这些用户的说法在我看来似乎不符合标准。 Haskell 使用单调递增以有序方式创建列表。 Haskell 应该 知道列表既有序又单调。那么为什么它不能推理这个无限列表自动将 [x | x <- list1, x <= 4]
变成 takeWhile (<= 4) list1
?
So why can't it reason about this infinite list to turn [x | x <- list1, x <= 4]
into takeWhile (<= 4) list1
automatically?
答案并不比 "It doesn't use takeWhile
because it doesn't use takeWhile
" 更具体。 The spec says:
Translation: List comprehensions satisfy these identities, which may
be used as a translation into the kernel:
[ e | True ] = [ e ]
[ e | q ] = [ e | q, True ]
[ e | b, Q ] = if b then [ e | Q ] else []
[ e | p <- l, Q ] = let ok p = [ e | Q ]
ok _ = []
in concatMap ok l
[ e | let decls, Q ] = let decls in [ e | Q ]
也就是说,列表推导式的含义是通过使用 if
-表达式、let
-绑定和调用 concatMap
翻译成更简单的语言来给出的。

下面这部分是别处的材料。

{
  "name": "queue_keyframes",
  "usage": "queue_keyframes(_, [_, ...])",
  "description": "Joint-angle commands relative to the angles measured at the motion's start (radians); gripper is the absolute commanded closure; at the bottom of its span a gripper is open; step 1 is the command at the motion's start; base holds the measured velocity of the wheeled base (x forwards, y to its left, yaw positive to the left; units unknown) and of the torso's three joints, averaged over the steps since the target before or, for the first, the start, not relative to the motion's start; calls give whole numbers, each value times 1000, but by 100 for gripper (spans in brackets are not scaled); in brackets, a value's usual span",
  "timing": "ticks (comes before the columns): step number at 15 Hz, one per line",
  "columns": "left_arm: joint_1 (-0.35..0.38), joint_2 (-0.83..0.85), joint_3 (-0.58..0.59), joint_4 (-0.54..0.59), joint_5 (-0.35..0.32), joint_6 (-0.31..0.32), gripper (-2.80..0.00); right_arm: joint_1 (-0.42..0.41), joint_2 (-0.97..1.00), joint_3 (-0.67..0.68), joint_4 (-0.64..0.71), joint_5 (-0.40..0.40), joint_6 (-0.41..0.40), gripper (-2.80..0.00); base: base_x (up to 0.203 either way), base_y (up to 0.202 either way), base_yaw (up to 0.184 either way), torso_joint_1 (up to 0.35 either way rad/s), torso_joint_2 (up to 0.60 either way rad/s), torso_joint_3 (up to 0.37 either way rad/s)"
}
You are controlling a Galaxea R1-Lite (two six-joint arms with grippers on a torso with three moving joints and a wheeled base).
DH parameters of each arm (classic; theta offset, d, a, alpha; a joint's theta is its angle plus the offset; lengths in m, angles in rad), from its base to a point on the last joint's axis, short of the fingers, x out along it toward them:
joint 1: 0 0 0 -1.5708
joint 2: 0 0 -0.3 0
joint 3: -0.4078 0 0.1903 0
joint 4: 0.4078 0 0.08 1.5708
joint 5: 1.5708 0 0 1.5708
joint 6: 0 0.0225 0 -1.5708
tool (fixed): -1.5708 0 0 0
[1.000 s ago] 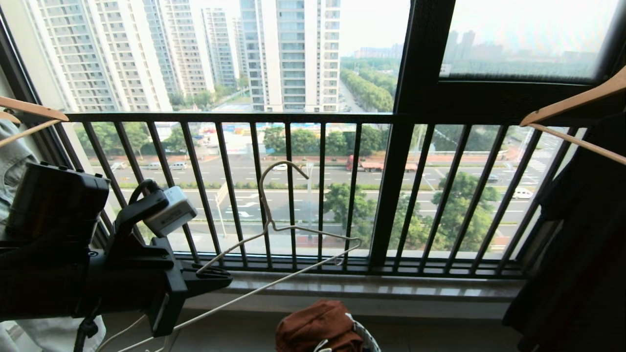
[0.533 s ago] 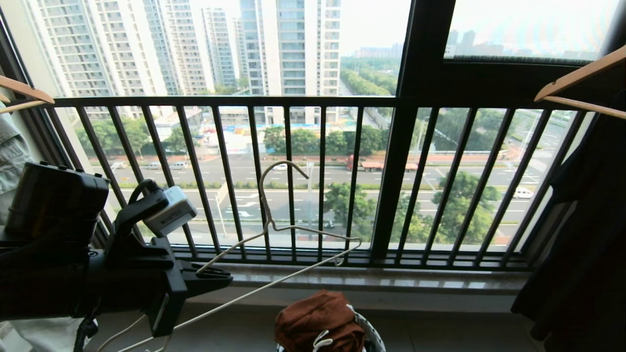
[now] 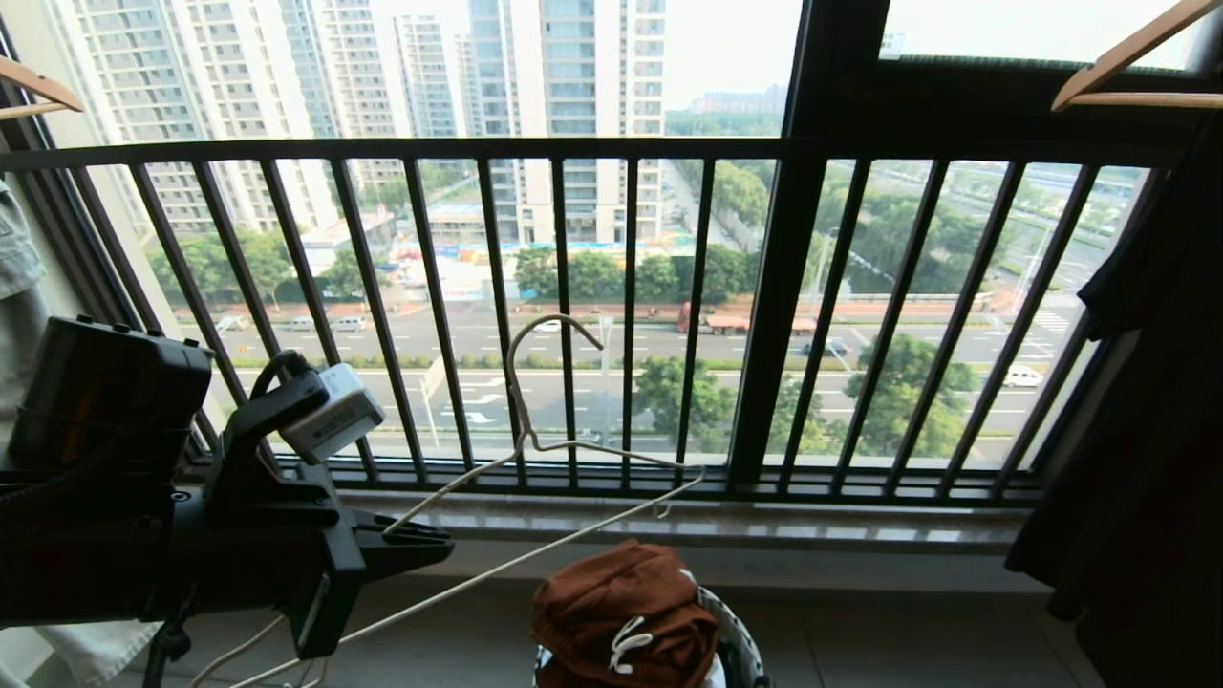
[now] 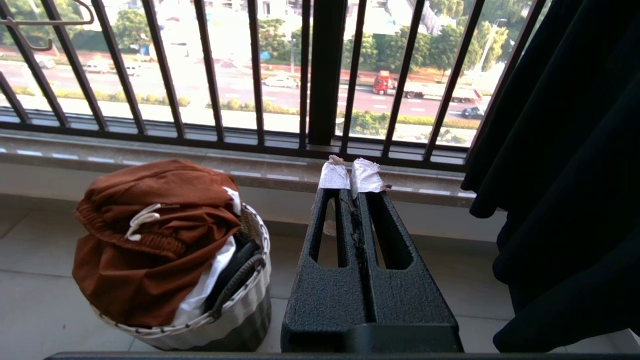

我们可以通过以下步骤翻译它来弄清楚你的例子的意思:
[x | x <- [1..], x <= 4]
-- apply rule 4 --
let ok x = [ x | x <= 4 ]
ok _ = []
in concatMap ok [1..]
-- eliminate unreachable clause in ok --
let ok x = [ x | x <= 4 ]
in concatMap ok [1..]
-- apply rule 2 --
let ok x = [ x | x <= 4, True ]
in concatMap ok [1..]
-- apply rule 3 --
let ok x = if x <= 4 then [ x | True ] else []
in concatMap ok [1..]
-- apply rule 1 --
let ok x = if x <= 4 then [ x ] else []
in concatMap ok [1..]
-- inline ok --
concatMap (\x -> if x <= 4 then [ x ] else []) [1..]
理论上,可以想象一个重写规则,例如
{-# RULES
"filterEnumFrom" forall (n :: Int) (m :: Int).
filter (< n) (enumFrom m) = [m..(n-1)]
#-}
这会自动将 filter (< 4) (enumFrom 1)
等表达式转换为 [1..3]
。所以是可能。但是,有一个明显的问题:此 exact 句法模式的任何变体都不会起作用。结果是您最终定义了 束 规则,并且您再也无法确定它们是否触发。如果你不能依赖规则,你最终就是不使用它们。 (另请注意,我已将规则专门用于 Int
s - 正如作为评论简要发布的那样,对于其他类型,这可能会以微妙的方式分解。)
归根结底,要执行更高级的分析,GHC 必须将一些跟踪信息附加到列表中以说明它们是如何生成的。这要么会使列表的抽象变得不那么轻量级,要么意味着 GHC 中会有一些特殊的机制 just 用于在编译时优化列表。这些选项都不好。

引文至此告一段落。